Among the entries below, how many lines include "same"? Give the number alone.

• • • • • • •

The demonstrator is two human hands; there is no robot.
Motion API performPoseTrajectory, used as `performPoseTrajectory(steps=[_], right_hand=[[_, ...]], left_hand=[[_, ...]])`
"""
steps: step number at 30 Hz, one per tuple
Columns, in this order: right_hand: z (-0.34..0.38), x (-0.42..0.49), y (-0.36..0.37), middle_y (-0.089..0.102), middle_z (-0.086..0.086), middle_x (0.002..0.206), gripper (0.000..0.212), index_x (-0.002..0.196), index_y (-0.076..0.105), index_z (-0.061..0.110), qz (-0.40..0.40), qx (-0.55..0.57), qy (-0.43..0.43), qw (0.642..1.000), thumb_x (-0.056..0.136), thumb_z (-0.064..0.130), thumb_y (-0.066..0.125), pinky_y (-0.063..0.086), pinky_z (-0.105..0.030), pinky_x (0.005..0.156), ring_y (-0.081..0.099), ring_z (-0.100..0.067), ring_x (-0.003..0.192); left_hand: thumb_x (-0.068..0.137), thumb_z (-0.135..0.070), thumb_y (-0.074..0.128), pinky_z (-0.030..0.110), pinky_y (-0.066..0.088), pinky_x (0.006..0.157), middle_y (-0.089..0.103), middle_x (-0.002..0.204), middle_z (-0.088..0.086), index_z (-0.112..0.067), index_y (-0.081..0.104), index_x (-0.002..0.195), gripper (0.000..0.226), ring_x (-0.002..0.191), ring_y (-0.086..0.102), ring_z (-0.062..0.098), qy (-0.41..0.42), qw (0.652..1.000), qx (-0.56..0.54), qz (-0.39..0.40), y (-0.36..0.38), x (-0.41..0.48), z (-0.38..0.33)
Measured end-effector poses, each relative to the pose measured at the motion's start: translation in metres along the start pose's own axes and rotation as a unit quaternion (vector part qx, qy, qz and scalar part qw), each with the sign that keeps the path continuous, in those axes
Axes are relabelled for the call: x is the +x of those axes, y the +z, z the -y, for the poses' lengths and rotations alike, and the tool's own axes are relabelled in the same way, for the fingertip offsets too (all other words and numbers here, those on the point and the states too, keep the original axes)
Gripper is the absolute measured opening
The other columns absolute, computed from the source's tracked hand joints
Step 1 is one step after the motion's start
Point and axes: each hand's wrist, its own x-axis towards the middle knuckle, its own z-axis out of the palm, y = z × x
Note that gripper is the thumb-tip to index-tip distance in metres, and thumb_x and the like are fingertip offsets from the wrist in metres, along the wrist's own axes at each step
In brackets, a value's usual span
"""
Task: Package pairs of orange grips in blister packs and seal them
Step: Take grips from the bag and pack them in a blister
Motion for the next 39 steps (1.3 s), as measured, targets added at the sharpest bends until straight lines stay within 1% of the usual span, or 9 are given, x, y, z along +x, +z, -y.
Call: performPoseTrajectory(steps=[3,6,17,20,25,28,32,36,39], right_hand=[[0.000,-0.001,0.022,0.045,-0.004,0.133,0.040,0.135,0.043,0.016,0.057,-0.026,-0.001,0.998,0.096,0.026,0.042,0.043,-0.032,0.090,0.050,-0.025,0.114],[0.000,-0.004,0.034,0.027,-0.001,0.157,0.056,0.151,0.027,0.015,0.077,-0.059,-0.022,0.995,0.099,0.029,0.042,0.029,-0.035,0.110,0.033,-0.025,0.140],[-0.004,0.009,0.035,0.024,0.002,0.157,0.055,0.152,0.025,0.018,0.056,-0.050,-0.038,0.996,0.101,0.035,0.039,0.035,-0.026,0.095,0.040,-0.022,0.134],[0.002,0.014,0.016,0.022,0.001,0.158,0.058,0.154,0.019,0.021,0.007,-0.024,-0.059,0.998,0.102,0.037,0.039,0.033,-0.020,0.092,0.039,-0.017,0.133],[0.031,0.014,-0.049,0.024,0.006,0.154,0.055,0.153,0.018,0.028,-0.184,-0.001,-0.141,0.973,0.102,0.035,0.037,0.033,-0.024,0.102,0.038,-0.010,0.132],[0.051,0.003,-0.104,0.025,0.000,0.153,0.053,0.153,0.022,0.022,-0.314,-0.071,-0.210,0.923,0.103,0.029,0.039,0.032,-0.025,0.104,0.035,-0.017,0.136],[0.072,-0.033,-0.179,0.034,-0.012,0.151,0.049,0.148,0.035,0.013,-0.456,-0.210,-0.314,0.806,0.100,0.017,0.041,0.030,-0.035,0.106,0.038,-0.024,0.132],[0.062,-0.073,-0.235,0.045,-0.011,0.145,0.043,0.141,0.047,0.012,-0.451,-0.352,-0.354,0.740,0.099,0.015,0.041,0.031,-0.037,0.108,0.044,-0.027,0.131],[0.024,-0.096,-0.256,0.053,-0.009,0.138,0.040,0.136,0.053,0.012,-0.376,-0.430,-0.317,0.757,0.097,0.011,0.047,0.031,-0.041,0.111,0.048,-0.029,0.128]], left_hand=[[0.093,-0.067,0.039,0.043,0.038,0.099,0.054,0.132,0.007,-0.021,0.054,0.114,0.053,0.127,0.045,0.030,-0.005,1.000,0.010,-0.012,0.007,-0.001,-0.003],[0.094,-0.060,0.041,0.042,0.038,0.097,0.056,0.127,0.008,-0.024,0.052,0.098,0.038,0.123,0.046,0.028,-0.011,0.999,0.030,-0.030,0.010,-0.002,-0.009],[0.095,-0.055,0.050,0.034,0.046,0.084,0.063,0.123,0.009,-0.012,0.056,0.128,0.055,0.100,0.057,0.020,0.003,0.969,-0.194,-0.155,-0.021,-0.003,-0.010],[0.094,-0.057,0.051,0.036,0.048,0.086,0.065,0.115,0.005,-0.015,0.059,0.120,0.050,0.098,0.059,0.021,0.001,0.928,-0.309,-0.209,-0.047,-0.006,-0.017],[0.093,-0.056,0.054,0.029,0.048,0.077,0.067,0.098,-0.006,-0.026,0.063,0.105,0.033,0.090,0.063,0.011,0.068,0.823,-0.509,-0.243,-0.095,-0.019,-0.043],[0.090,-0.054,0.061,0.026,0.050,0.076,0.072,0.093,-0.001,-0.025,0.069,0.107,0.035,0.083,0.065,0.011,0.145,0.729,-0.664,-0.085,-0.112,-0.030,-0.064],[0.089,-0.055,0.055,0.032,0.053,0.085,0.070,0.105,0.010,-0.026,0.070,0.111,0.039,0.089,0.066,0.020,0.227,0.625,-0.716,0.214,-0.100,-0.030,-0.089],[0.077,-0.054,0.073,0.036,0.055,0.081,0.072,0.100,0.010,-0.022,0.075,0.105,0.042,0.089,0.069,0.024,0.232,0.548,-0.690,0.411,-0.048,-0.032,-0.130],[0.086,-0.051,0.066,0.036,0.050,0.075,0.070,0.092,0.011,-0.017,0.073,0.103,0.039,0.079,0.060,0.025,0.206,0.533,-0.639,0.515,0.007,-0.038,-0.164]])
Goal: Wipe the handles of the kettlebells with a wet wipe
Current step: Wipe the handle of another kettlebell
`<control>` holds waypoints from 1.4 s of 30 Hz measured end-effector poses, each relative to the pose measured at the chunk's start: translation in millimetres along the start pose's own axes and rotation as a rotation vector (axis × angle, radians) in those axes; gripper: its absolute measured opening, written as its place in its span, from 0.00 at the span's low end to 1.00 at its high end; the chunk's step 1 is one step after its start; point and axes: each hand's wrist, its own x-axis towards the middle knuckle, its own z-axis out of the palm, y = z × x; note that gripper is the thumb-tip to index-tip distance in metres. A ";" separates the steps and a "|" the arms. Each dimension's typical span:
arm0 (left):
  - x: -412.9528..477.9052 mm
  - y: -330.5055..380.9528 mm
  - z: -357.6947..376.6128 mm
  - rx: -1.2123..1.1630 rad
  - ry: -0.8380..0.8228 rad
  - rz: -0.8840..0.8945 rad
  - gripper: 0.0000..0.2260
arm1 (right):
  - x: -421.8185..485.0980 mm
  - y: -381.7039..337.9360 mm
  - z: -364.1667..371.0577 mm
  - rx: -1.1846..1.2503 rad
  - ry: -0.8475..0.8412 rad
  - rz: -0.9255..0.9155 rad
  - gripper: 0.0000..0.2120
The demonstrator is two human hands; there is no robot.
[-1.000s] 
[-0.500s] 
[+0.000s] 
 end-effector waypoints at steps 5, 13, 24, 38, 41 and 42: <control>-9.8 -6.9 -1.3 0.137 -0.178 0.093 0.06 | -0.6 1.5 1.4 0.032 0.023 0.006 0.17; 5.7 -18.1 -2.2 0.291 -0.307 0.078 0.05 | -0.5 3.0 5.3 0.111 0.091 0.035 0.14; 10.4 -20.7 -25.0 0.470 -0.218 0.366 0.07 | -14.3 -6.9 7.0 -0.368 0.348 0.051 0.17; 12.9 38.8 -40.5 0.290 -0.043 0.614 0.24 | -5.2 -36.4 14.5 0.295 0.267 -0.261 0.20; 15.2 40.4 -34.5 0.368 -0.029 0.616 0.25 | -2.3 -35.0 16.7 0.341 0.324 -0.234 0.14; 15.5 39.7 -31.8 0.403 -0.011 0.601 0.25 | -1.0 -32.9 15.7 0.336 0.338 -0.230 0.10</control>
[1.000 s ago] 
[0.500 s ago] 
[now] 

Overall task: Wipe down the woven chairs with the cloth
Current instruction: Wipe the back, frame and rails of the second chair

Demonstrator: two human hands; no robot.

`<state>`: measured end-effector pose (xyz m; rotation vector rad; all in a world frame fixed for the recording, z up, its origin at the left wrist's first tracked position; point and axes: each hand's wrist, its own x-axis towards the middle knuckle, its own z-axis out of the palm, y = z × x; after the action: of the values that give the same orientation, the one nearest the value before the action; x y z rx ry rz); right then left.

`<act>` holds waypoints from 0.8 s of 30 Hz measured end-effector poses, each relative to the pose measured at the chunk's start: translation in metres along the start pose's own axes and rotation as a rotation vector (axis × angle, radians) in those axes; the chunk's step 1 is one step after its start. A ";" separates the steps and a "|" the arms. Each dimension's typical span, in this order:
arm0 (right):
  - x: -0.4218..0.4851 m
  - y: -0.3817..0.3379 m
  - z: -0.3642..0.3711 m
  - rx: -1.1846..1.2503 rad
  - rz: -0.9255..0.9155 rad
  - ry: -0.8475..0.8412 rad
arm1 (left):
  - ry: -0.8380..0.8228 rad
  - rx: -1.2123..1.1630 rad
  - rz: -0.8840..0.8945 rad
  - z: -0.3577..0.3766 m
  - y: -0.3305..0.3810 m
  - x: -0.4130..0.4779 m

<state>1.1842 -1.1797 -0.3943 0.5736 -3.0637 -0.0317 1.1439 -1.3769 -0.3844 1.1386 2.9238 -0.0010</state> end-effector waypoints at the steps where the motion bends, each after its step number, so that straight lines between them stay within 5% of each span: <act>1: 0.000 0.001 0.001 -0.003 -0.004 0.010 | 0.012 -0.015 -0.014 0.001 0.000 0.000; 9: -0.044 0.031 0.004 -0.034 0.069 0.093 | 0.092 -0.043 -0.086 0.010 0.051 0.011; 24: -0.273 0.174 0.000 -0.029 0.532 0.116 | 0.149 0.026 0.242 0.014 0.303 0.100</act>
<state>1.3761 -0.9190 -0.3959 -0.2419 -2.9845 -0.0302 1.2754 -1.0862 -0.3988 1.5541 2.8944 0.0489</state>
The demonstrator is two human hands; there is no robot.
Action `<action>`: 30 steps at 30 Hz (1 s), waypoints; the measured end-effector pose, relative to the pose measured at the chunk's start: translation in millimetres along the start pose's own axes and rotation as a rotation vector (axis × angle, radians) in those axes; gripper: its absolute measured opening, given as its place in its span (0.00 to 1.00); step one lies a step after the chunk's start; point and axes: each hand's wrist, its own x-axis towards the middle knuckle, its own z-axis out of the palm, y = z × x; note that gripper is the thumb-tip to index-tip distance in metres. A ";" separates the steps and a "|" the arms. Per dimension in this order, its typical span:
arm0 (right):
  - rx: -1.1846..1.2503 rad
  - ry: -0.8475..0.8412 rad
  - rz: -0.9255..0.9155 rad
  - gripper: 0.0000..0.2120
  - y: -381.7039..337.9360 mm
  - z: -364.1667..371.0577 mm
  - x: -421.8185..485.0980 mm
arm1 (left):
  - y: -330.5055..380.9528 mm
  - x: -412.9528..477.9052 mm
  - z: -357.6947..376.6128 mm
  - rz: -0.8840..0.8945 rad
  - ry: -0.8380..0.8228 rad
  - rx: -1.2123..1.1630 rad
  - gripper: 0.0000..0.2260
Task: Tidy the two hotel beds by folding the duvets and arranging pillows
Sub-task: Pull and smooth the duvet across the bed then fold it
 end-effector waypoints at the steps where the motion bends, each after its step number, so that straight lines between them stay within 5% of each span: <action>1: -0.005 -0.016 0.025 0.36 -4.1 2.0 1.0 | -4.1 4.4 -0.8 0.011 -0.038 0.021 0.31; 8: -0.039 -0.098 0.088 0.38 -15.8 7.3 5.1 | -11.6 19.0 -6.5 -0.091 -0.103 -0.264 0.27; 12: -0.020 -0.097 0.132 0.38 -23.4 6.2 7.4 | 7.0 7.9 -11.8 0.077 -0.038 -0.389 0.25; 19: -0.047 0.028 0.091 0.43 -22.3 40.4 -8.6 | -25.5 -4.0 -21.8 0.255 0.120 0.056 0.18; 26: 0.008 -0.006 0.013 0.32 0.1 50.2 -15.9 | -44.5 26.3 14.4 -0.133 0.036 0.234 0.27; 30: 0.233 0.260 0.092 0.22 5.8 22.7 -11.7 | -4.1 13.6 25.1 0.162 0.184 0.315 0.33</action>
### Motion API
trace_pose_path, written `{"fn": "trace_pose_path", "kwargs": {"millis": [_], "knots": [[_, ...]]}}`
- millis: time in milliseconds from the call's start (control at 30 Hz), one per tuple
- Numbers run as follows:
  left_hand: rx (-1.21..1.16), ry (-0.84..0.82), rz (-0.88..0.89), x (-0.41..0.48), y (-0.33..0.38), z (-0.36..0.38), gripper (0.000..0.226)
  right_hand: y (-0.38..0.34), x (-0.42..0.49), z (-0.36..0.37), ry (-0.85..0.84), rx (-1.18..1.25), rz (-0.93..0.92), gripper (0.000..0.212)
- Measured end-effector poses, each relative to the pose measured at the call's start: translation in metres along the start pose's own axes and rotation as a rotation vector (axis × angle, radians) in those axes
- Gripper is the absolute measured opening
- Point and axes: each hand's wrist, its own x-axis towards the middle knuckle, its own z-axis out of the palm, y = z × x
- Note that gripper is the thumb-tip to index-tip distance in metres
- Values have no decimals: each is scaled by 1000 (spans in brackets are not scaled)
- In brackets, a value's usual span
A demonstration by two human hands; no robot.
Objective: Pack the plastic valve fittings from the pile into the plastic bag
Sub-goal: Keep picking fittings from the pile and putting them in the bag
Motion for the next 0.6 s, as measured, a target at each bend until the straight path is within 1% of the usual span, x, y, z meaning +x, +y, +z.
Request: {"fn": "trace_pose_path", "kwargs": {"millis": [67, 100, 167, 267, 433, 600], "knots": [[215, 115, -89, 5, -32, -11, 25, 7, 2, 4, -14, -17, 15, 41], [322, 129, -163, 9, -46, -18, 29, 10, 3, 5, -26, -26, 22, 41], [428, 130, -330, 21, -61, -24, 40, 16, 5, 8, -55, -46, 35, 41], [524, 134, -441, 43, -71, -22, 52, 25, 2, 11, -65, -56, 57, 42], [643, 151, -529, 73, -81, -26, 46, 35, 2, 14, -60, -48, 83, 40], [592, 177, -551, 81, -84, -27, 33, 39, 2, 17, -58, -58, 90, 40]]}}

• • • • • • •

--- ANSWER BOX ---
2